[Task directions] Of the material below, the lines to be retyped are those from the line containing "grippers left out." through the line containing "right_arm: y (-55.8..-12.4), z", inclusive; reproduce them exactly.

[Data below]
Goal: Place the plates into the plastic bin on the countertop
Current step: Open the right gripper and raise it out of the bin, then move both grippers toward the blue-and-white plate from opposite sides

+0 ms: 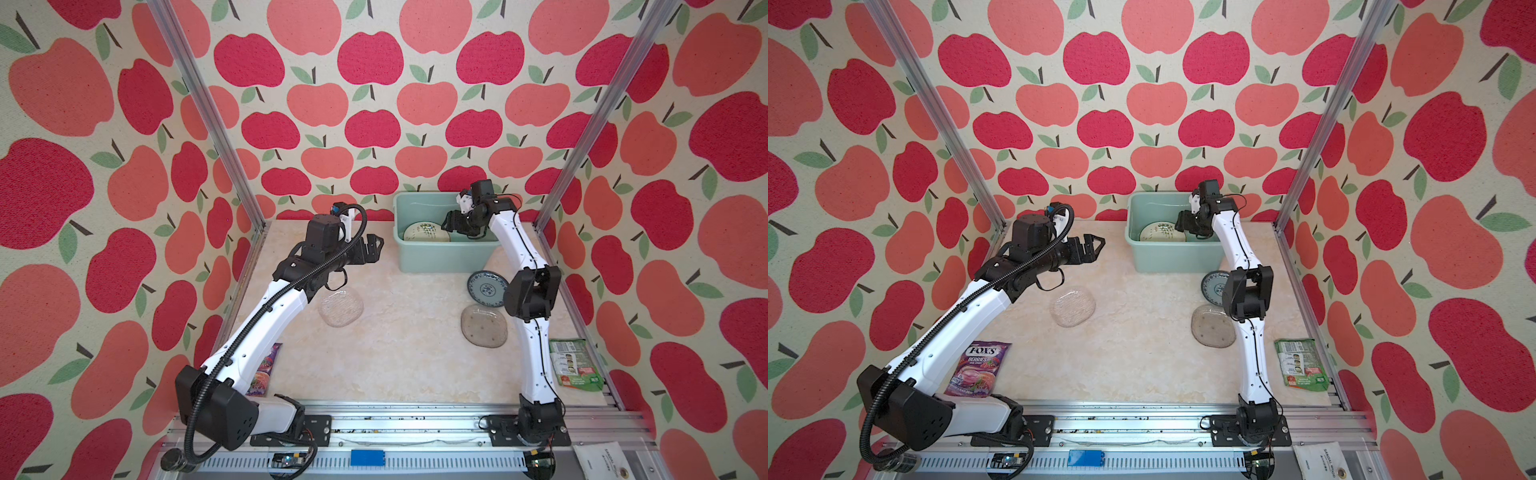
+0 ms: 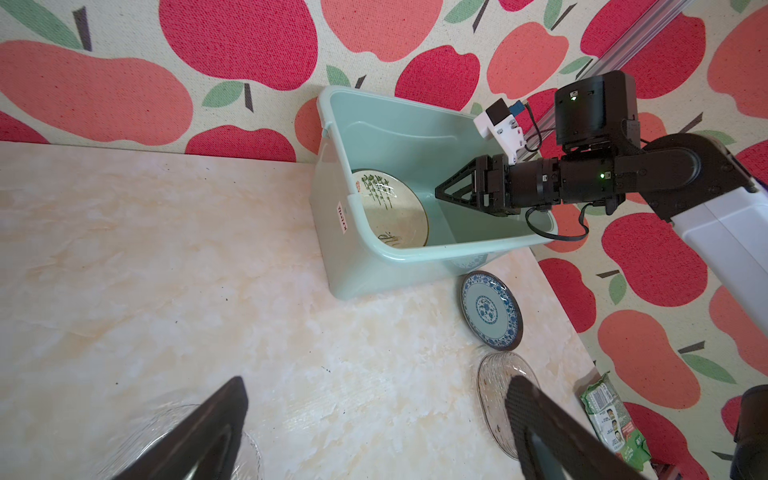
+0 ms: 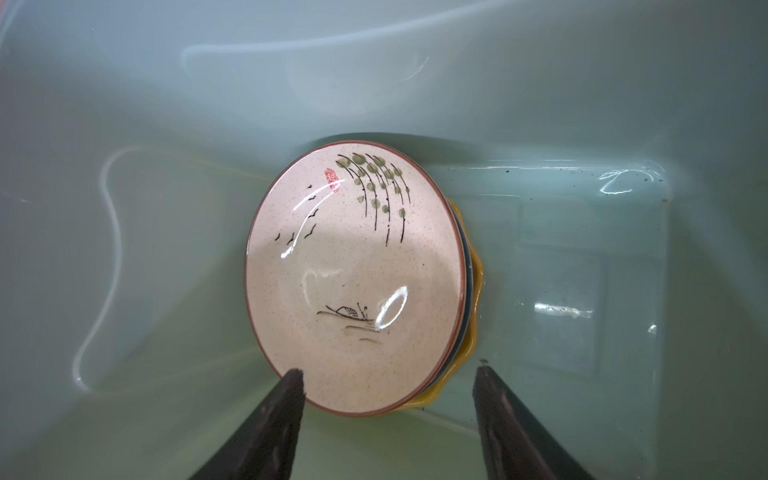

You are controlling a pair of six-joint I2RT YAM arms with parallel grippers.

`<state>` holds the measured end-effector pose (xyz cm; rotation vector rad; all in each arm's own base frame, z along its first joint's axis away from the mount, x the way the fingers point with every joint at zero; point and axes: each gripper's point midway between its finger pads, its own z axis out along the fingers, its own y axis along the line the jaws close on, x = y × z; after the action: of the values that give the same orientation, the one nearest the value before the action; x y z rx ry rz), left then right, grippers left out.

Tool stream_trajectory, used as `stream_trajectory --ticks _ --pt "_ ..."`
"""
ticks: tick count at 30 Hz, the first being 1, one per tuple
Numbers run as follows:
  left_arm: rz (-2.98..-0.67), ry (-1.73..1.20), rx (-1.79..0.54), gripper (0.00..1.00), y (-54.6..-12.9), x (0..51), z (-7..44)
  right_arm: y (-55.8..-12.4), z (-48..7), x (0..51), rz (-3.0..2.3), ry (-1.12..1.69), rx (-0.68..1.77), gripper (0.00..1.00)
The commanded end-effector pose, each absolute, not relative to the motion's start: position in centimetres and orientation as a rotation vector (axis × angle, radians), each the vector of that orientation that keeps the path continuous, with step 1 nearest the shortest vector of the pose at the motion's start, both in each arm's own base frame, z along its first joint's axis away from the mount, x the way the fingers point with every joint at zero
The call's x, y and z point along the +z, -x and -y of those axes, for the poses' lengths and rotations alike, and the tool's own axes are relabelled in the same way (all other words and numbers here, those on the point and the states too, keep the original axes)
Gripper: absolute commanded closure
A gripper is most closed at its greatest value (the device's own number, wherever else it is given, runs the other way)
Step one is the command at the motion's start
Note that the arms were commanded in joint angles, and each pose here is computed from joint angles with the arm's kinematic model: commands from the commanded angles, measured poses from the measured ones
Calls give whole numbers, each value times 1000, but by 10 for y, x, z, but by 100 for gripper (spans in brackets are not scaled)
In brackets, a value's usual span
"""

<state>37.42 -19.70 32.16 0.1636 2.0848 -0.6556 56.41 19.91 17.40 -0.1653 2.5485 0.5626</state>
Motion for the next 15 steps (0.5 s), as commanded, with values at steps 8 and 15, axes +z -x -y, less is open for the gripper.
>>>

[Task output]
`<state>` holds the measured end-effector pose (xyz cm; rotation vector rad; all in each arm's own base frame, z along its first joint's axis away from the mount, x the way the fingers point with every joint at zero; point and axes: each gripper's point midway between its finger pads, its own z axis out along the fingers, its own y axis along the line the jaws close on, x = y × z; after the action: of the values that give the same orientation, the one nearest the value before the action; x y z rx ry rz), left then right, grippers left out.

Tool stream_trajectory, used as `stream_trajectory --ticks _ --pt "_ ..."`
"""
ticks: tick count at 30 Hz, the first being 1, one per tuple
Numbers run as follows:
  left_arm: rz (-2.98..-0.67), ry (-1.73..1.20), rx (-1.79..0.54), gripper (0.00..1.00), y (-54.6..-12.9), x (0..51), z (-7..44)
  right_arm: y (-55.8..-12.4), z (-48..7), x (0..51), rz (-3.0..2.3), ry (-1.12..1.69), rx (-0.68..1.77), gripper (0.00..1.00)

The given output is the complete response.